# TASK TO COMPLETE:
Every line containing "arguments" should be identified and copied from the data below.

+++

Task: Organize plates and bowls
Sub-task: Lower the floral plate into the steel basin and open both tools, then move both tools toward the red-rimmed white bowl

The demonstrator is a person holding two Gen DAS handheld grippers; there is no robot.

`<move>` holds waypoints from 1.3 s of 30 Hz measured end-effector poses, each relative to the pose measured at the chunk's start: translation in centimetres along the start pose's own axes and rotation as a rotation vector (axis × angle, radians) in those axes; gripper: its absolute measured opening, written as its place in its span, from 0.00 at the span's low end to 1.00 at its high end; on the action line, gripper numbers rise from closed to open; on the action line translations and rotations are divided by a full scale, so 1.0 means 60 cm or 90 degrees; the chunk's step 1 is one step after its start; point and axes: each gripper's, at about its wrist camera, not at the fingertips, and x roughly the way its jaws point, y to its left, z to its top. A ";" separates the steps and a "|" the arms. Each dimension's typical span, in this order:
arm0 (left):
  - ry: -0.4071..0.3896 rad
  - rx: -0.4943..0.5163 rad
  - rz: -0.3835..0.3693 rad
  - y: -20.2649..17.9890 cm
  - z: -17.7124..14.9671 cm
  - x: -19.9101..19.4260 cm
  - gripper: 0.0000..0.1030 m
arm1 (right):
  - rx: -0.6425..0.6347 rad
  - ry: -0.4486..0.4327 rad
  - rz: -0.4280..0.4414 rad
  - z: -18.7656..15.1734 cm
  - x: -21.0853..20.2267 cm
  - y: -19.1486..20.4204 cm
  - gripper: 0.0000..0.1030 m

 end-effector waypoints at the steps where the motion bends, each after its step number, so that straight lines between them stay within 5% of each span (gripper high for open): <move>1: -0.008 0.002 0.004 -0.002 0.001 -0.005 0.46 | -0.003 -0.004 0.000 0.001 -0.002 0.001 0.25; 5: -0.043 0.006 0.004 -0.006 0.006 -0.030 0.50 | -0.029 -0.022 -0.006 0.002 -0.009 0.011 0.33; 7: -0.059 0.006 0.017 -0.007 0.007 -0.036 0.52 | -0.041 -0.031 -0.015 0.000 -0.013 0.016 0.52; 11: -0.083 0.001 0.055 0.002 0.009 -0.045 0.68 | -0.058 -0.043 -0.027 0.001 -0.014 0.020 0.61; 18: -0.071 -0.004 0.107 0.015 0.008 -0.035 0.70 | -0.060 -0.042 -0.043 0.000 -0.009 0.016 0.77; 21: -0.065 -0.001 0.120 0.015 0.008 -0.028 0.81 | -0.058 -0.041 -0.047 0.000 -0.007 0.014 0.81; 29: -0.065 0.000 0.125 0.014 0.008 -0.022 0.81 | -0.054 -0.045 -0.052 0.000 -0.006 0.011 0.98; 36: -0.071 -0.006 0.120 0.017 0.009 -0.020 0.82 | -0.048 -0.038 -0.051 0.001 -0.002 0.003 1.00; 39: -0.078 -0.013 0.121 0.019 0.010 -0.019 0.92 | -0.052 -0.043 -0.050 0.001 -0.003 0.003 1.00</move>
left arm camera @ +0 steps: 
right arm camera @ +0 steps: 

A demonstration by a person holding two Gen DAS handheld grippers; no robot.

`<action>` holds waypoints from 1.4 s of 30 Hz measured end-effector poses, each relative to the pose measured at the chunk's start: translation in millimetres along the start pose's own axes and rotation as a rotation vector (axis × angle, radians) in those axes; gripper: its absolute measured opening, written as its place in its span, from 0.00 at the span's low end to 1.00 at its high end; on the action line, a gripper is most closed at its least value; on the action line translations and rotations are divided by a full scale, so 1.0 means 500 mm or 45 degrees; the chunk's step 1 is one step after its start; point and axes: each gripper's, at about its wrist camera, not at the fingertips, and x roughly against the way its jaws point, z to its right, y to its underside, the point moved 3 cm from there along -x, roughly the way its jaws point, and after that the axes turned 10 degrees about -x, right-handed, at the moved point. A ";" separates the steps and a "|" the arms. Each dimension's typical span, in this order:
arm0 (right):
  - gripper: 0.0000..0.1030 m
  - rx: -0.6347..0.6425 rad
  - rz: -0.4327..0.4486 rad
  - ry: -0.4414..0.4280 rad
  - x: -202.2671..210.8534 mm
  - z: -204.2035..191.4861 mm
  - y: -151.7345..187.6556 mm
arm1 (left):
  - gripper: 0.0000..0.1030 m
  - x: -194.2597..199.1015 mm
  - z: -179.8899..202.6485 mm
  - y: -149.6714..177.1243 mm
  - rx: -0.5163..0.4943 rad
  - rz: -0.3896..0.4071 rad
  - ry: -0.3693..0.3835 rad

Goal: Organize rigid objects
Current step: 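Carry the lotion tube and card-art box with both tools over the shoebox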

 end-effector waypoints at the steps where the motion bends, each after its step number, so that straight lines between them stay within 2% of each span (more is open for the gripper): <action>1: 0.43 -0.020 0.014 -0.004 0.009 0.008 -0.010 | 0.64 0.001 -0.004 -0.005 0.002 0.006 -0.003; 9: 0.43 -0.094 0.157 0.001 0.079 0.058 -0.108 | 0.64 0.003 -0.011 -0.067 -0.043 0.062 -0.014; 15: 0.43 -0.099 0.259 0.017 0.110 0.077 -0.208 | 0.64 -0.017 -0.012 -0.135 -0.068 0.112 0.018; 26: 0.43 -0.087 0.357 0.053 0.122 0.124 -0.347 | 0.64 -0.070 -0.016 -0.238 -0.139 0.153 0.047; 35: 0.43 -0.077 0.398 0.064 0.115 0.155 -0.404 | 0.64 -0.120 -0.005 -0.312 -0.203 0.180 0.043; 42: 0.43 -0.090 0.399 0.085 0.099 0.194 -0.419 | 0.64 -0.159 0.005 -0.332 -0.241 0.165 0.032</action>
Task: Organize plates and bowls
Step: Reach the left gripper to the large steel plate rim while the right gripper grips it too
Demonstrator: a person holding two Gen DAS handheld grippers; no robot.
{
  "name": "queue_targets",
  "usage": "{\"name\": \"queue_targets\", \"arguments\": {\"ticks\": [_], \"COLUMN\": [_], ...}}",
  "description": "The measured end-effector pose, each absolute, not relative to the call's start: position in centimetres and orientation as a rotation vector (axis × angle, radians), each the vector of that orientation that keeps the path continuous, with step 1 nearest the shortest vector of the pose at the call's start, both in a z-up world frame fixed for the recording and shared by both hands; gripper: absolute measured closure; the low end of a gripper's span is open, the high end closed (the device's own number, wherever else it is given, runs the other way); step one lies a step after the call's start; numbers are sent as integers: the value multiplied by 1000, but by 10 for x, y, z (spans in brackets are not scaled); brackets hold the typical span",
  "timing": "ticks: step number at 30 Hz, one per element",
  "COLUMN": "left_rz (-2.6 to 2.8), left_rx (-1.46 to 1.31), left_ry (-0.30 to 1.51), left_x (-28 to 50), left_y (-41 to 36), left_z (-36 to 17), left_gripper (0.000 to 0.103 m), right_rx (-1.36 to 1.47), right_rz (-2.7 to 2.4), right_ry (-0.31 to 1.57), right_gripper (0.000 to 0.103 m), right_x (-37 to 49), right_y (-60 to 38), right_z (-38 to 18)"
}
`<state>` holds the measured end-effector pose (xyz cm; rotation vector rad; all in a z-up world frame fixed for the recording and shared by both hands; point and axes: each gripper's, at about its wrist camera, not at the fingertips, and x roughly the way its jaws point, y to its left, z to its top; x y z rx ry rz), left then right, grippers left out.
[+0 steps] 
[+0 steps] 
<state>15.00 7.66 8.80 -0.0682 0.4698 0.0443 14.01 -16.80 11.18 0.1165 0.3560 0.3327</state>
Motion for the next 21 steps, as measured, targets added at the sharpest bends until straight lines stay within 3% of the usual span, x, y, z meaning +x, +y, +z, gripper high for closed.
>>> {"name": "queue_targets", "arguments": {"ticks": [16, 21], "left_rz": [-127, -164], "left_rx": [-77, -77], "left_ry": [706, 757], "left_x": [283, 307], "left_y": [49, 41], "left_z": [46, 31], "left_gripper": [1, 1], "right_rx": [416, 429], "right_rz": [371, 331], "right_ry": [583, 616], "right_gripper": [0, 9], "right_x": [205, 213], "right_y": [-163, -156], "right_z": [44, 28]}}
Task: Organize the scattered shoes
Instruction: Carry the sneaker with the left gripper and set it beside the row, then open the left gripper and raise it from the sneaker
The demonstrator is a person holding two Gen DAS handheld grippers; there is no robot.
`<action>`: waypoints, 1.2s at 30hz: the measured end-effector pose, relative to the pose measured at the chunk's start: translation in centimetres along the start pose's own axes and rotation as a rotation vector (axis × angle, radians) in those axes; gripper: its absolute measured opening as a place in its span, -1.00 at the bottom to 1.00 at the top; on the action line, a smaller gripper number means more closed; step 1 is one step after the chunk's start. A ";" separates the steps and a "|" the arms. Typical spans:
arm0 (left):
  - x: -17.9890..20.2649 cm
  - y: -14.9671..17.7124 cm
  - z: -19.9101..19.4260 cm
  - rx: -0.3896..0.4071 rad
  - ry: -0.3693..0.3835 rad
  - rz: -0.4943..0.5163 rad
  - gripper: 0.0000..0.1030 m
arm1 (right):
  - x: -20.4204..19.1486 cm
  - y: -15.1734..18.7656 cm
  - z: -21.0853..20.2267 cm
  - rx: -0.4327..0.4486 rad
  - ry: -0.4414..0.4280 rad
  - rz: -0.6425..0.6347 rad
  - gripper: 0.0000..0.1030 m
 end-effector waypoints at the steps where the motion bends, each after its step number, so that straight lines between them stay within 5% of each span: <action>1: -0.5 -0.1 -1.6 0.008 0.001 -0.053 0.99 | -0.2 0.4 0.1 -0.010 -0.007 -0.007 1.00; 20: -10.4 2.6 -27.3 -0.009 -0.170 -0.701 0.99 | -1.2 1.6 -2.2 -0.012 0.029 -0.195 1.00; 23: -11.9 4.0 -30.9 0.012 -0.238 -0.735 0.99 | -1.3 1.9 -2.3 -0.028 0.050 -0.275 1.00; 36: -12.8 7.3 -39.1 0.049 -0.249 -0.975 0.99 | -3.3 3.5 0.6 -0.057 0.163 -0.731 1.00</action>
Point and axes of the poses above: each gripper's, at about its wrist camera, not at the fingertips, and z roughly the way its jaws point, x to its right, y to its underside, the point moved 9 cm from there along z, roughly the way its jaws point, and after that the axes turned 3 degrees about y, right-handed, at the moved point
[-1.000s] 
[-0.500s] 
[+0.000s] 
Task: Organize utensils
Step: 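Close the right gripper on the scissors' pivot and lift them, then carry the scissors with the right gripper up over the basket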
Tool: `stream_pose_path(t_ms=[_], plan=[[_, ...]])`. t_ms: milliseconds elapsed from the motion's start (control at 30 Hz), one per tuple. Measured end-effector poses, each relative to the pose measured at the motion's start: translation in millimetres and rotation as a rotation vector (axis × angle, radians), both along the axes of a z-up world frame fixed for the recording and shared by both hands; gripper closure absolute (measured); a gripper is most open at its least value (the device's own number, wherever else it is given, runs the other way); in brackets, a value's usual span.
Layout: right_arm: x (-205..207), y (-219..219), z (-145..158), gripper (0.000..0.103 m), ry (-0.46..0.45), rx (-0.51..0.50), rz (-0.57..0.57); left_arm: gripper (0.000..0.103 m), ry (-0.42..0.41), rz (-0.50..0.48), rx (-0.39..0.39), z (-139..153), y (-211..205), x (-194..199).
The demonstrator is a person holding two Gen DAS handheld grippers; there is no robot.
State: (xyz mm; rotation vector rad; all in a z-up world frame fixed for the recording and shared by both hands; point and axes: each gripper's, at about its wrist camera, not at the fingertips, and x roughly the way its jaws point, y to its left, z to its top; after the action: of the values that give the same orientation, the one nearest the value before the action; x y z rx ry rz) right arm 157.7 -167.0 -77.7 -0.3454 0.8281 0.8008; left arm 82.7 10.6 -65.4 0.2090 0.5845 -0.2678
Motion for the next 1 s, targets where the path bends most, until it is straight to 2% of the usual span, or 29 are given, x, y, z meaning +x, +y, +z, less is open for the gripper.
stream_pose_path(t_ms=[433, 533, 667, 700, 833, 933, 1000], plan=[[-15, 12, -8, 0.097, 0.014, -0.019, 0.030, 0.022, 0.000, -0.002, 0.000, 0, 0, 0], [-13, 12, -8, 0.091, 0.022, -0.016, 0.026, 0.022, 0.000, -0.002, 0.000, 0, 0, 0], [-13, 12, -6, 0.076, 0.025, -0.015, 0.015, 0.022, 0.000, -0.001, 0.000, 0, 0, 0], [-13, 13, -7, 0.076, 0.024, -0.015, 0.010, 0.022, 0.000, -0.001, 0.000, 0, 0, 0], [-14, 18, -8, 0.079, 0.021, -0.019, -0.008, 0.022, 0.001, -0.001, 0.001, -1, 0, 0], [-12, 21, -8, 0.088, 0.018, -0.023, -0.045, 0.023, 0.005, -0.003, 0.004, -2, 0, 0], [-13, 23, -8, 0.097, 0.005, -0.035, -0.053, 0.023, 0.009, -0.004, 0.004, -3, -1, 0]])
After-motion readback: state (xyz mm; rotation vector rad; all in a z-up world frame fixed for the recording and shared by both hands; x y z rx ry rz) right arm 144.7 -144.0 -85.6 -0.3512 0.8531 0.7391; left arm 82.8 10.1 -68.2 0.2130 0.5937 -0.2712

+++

# RESPONSE AREA:
  "usage": "{\"name\": \"queue_targets\", \"arguments\": {\"ticks\": [_], \"COLUMN\": [_], ...}}",
>>> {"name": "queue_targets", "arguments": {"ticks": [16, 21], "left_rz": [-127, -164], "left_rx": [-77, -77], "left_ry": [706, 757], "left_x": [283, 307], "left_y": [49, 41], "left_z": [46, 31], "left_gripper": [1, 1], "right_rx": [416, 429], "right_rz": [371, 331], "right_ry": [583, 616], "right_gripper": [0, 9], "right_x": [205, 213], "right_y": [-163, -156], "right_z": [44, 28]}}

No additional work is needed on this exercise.